28 December 2008

Kicking a man when he's down

I am not usually to be found in a position of cheerleader for Fred the Shred but this seems excessively harsh on the part of Will Hutton in The Observer:
Could there be a greater corporate disaster in British history than the humbling of the Royal Bank of Scotland? Without £20bn of taxpayer support, the bank, with assets of £1.7 trillion, more than Britain's GDP, would now be bankrupt. Its mutation from bank to de facto giant hedge fund, cheerleader for casino capitalism with a portfolio of £500bn in derivatives and £100bn of takeovers in its wake, perfectly sums up our times.
The financial wreckage it has induced explains why the wider economy is in such trouble. There were many other asinine banks, but RBS was leader of the pack. News that it had lent the hedge funds of the now disgraced American fraudster Bernie Madoff £400m with insufficient due diligence was symptomatic of the failure of every aspect of RBS's corporate strategy.
Sir Fred Goodwin, the now deposed CEO, and his team should be asked hard questions by both shareholders and the police. So should the outgoing management at sister Scottish bank HBOS, whose incompetence rivals Goodwin's. The former RBS chief has rightly been dubbed the world's worst banker by Slate magazine's Daniel Gross.
Blaming RBS for failure to perform due diligence on Madoff's ponzi scheme is perhaps unfair, as RBS inherited involvement with Madoff when it acquired ABN Amro (see here). It is the latter which failed to undertake the due diligence test.

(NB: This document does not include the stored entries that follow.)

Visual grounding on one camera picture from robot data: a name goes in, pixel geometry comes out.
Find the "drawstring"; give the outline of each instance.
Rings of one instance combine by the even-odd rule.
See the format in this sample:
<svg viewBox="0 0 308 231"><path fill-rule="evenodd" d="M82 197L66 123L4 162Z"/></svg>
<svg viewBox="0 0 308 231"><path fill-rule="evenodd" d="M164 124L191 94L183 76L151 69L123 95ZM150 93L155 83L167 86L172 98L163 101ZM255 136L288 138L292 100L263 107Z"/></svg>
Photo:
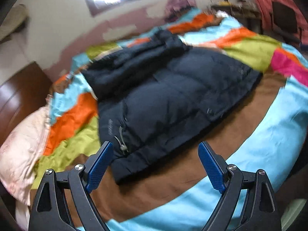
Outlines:
<svg viewBox="0 0 308 231"><path fill-rule="evenodd" d="M118 141L118 143L120 145L120 150L123 152L123 154L125 154L126 152L128 152L128 149L127 149L127 146L126 146L124 139L123 139L123 128L122 128L122 126L120 126L119 132L120 132L120 138L122 140L122 143L120 142L120 140L116 136L114 136L114 138L116 138L116 140Z"/></svg>

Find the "headboard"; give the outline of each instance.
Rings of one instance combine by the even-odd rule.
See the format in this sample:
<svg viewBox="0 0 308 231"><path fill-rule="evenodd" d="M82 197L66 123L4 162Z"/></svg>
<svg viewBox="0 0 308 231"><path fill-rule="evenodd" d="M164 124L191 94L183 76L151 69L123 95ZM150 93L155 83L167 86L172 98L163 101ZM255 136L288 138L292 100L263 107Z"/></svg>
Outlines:
<svg viewBox="0 0 308 231"><path fill-rule="evenodd" d="M25 117L46 104L51 84L33 62L0 85L0 147ZM0 223L6 227L5 230L20 230L12 218L14 213L15 199L0 183Z"/></svg>

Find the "black jacket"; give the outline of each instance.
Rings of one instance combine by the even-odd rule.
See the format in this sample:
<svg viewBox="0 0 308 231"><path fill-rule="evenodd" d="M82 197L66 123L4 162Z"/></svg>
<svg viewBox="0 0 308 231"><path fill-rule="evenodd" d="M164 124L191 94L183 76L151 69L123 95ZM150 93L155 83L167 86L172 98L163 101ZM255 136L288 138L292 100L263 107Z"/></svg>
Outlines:
<svg viewBox="0 0 308 231"><path fill-rule="evenodd" d="M261 76L226 55L186 46L169 31L105 56L83 75L98 97L100 141L114 144L116 182L209 127Z"/></svg>

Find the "brown stripe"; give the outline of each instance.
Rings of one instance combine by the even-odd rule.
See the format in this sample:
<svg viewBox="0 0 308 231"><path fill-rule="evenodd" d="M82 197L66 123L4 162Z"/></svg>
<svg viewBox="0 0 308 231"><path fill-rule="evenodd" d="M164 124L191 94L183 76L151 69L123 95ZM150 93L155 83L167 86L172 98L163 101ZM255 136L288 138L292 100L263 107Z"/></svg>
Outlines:
<svg viewBox="0 0 308 231"><path fill-rule="evenodd" d="M190 148L174 154L172 160L144 174L142 179L117 185L108 168L100 186L91 194L102 218L105 221L111 218L125 221L173 200L194 186L206 176L198 157L198 144L207 140L216 153L229 158L253 133L279 88L284 85L285 79L281 75L267 72L250 96L209 134L195 141ZM80 155L72 166L84 163L86 159L86 156ZM67 201L74 223L81 226L70 192L67 193Z"/></svg>

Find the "blue gripper pad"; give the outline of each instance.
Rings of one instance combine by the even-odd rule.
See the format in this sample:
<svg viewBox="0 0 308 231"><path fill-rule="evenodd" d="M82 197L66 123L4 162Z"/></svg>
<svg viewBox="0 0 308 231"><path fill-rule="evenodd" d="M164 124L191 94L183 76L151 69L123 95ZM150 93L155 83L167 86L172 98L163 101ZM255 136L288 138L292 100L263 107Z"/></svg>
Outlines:
<svg viewBox="0 0 308 231"><path fill-rule="evenodd" d="M223 194L226 190L224 174L203 142L198 146L198 155L213 188Z"/></svg>
<svg viewBox="0 0 308 231"><path fill-rule="evenodd" d="M104 142L99 151L91 155L85 163L86 191L90 194L92 190L98 188L102 177L111 163L113 157L113 145L111 142Z"/></svg>

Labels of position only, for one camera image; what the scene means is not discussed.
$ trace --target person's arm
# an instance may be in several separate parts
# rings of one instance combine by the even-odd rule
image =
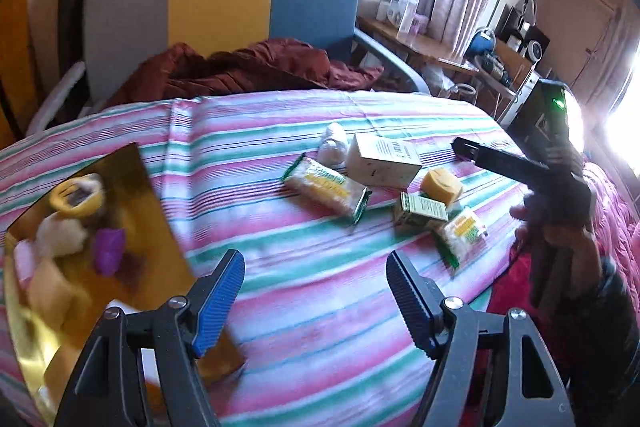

(You may nevertheless wish to blame Sir Fred for the (arguably much greater) sin of proceeding - at the top of the market - with the acquisition of ABN Amro. But that is a different argument.)

1 comment:

Anonymous said...

So how is this being unfair on Fred who of course should have checked ABN Amro thoroughly before proceeding? I think you are splitting hairs while the earth is burning.
PS The fact that ABN Amro sponsored Ajax should have been warning enough.